» DATASET CONTENT
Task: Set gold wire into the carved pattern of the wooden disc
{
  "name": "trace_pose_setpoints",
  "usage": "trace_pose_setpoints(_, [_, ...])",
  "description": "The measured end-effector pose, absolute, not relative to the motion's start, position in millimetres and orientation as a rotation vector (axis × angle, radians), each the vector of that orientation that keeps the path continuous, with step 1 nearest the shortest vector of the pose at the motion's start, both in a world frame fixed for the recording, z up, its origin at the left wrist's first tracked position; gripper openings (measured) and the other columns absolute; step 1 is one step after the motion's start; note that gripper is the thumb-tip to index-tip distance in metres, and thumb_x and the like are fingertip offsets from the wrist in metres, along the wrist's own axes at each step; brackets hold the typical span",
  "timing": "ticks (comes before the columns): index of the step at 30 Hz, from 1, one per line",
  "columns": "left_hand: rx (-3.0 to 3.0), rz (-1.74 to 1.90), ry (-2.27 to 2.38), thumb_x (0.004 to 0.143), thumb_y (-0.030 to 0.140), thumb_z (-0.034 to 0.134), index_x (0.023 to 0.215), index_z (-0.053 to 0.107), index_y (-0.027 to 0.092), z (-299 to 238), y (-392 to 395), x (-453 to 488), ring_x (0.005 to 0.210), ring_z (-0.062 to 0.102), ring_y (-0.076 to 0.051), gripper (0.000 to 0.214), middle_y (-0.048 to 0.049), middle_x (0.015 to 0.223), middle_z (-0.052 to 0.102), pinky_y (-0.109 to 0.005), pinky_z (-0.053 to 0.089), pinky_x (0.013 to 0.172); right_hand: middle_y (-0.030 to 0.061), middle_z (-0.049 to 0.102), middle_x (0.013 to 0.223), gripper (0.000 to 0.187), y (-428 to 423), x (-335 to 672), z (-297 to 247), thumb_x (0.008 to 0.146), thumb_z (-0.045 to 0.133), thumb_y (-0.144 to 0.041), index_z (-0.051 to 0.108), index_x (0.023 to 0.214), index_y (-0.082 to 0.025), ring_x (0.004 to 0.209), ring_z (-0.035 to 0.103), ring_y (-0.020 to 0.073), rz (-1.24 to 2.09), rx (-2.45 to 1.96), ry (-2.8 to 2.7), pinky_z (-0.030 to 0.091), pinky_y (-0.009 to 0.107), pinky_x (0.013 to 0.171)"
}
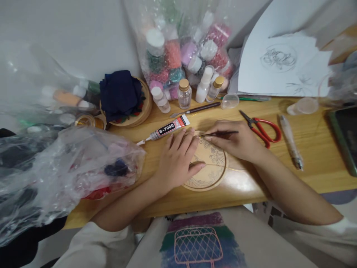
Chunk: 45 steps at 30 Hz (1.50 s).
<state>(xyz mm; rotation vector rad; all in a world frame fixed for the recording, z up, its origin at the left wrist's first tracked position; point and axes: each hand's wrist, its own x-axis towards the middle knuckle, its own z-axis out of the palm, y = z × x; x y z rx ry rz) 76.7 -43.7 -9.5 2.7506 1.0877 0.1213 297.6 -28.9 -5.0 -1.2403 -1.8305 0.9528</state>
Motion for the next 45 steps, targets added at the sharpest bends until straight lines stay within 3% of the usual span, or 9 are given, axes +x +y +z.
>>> trace_pose_setpoints(45, [2.727, 0.088, 1.091, 0.093, 0.056, 0.057, 0.142, 0.047, 0.007, -9.2, -43.6, 78.5, 0.143, 0.037, -0.038, 0.07, -0.0202, 0.155, 0.041, -0.055, 0.032, 0.115, 0.0052, 0.073, 0.082, 0.013, -28.5, 295.1, -3.6, 0.085, 0.069, -0.031, 0.073, 0.083, -0.018, 0.072, 0.065, 0.0168, 1.014, -1.317, -1.787, 0.05, 0.031, 0.07])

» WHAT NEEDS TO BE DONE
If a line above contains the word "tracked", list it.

» RESPONSE BELOW
  "description": "The measured end-effector pose, absolute, not relative to the motion's start, position in millimetres and orientation as a rotation vector (axis × angle, radians), each the vector of that orientation that keeps the path continuous, with step 1 nearest the shortest vector of the pose at the motion's start, both in a world frame fixed for the recording, z up, its origin at the left wrist's first tracked position; gripper openings (measured) and the other columns absolute; step 1 is one step after the motion's start; note that gripper is the thumb-tip to index-tip distance in metres, and thumb_x and the like are fingertip offsets from the wrist in metres, along the wrist's own axes at each step; brackets hold the typical span",
<state>(xyz mm; rotation vector rad; all in a world frame fixed for the recording, z up, its origin at the left wrist's first tracked position; point and axes: each hand's wrist, its own x-axis towards the middle knuckle, its own z-axis out of the palm, y = z × x; x y z rx ry rz) 76.7 -43.7 -9.5 2.7506 1.0877 0.1213 297.6 -28.9 -5.0 -1.2403 -1.8305 0.9528</state>

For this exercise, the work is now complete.